Instructions to follow —
Every line holding the string "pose" should be copied from the listing.

Material provided —
=== Begin Enclosure ===
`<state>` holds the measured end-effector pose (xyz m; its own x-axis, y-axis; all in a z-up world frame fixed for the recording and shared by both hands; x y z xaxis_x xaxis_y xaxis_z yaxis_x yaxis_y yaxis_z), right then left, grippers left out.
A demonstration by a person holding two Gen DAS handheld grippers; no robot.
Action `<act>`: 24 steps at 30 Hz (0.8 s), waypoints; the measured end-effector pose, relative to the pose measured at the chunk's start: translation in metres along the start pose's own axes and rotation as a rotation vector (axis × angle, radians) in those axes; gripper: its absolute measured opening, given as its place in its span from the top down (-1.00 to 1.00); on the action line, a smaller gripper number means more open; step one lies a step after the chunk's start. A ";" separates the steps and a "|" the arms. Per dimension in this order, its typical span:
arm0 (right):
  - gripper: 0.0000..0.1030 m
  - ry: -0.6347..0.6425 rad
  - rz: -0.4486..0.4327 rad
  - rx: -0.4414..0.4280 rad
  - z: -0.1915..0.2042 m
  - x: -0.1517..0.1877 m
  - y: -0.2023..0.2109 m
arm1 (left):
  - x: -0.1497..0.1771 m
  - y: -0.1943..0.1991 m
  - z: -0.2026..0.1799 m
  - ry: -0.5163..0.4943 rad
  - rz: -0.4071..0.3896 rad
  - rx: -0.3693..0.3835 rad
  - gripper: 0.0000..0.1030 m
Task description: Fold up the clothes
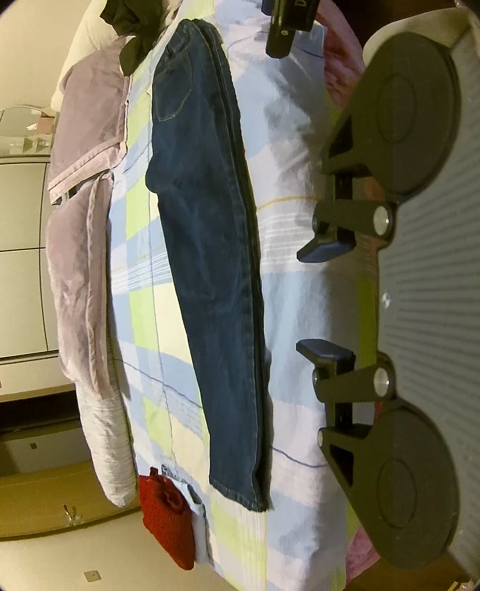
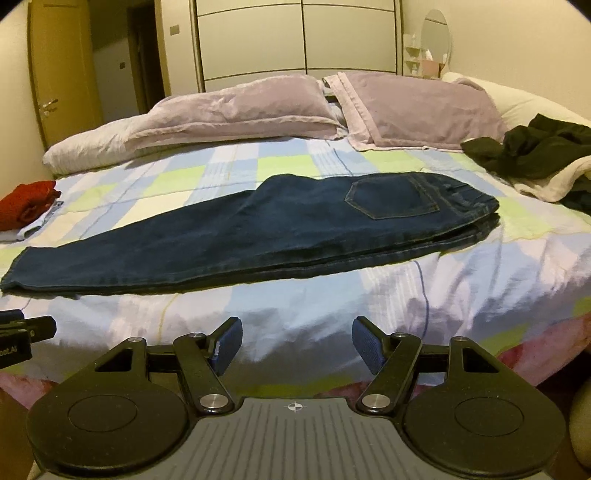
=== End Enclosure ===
Written solution —
`<state>` holds the measured end-effector pose (xyz m; its own x-axis, y-axis; all in a z-up world frame fixed for the recording and shared by both hands; x y z xaxis_x xaxis_y xaxis_z yaxis_x yaxis_y yaxis_z), right then left, grippers left out.
Action `<act>`: 24 steps at 30 Hz (0.8 s), waypoints; the measured end-effector pose, relative to the pose measured at the chunk's start: translation in metres along the start pose's own axes and rotation as a rotation vector (axis × angle, radians) in those axes; gripper: its absolute measured opening, given as its place in its span from the top down (-1.00 to 1.00); on the action line, a smaller gripper number means more open; step one lies a step after the chunk's start. A ";" separates the steps and a "|" the arms. Per dimension in this order, its typical span:

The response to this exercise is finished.